This collection of documents is the API reference for the UI Automation feature, which allows you to write test scripts to exercise your application’s user interface elements as the application runs on a connected device. You write the tests in JavaScript to the UI Automation API, which simulates user interaction with the application as it runs and returns log information to the host computer.
You will need this reference if you want to automate test procedures for your iPhone application.
Note: For the sake of brevity and clarity, this document describes UI Automation features and actions in terms of a user’s perspective. Clearly, the UI Automation feature simulates all user interface actions initiated by the script.
The UI Automation feature simulates all user interface actions initiated by the script. For the sake of brevity and clarity, this document describes those actions in terms of a user’s perspective.
In essence, your test script is an ordered set of commands, each of which accesses a user interface element in your application to perform a user action on it or to use the information associated within it. All the user interface elements in your application are represented to the script through an ordered hierarchy of objects defined by the UIAElements
class and its subclasses. To reach a specified UI element, the script simply calls down the element hierarchy, starting with the top level target object obtained by calling UIATarget.localTarget()

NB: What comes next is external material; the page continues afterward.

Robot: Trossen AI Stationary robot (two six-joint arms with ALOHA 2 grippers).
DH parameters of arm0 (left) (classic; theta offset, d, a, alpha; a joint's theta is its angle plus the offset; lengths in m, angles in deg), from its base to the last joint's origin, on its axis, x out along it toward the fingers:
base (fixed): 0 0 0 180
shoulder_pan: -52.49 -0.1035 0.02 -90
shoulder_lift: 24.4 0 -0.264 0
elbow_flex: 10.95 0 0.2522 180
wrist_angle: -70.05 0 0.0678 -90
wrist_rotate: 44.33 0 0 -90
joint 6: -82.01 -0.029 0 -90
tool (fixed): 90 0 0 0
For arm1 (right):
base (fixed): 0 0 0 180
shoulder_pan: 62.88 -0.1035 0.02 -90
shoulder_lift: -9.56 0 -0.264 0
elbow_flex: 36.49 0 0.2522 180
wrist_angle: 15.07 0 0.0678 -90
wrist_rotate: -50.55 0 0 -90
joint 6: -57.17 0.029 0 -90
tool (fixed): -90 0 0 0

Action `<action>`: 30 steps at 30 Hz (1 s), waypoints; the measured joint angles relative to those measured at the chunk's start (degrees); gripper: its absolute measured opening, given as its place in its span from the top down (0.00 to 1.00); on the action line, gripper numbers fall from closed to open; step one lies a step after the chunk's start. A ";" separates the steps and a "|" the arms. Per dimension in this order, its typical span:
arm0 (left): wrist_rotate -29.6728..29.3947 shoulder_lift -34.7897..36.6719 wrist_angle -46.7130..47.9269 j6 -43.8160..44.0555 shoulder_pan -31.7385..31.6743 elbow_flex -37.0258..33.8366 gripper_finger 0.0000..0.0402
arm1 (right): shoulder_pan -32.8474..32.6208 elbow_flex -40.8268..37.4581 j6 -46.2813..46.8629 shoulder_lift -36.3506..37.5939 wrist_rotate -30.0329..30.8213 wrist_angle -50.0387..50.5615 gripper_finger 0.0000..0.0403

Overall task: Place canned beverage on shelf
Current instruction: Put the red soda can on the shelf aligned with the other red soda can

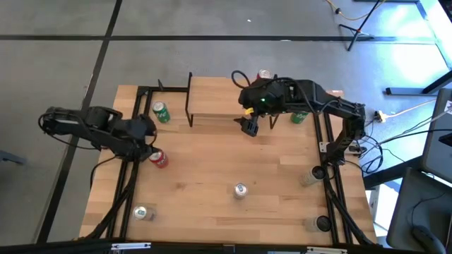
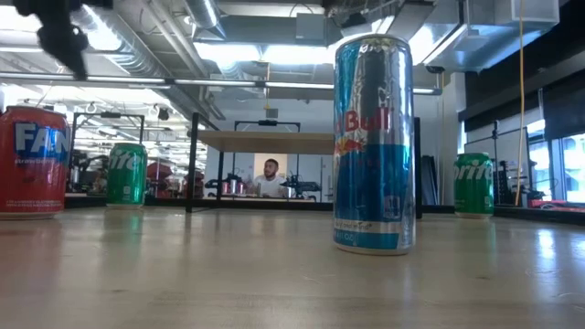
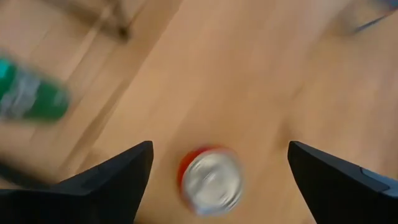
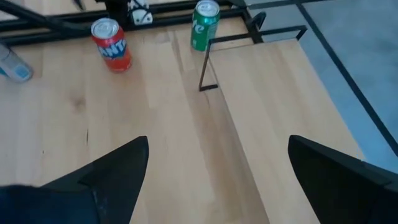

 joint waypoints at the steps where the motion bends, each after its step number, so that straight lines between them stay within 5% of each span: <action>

. For example, the first button in the main window of your application might be referenced by index as follows:
UIATarget.localTarget().frontMostApp().mainWindow().buttons()[0]
If that first button is identified in your code as the Edit button, the following would also work:
UIATarget.localTarget().frontMostApp().mainWindow().buttons()["Edit"]
To tap that button, then, the script could use any of these three formats:
UIATarget.localTarget().frontMostApp().mainWindow().buttons()[0].tap();
UIATarget.localTarget().frontMostApp().mainWindow().buttons()["Edit"].tap();
var editButton=UIATarget.localTarget().frontMostApp().mainWindow().buttons()[0];
editButton.tap();
The Automation instrument maintains a complete element hierarchy that represents your application’s user interface. To view that hierarchy, use the logElementTree
method to write an outline of it to the log:
UIATarget.localTarget().frontMostApp().logElementTree()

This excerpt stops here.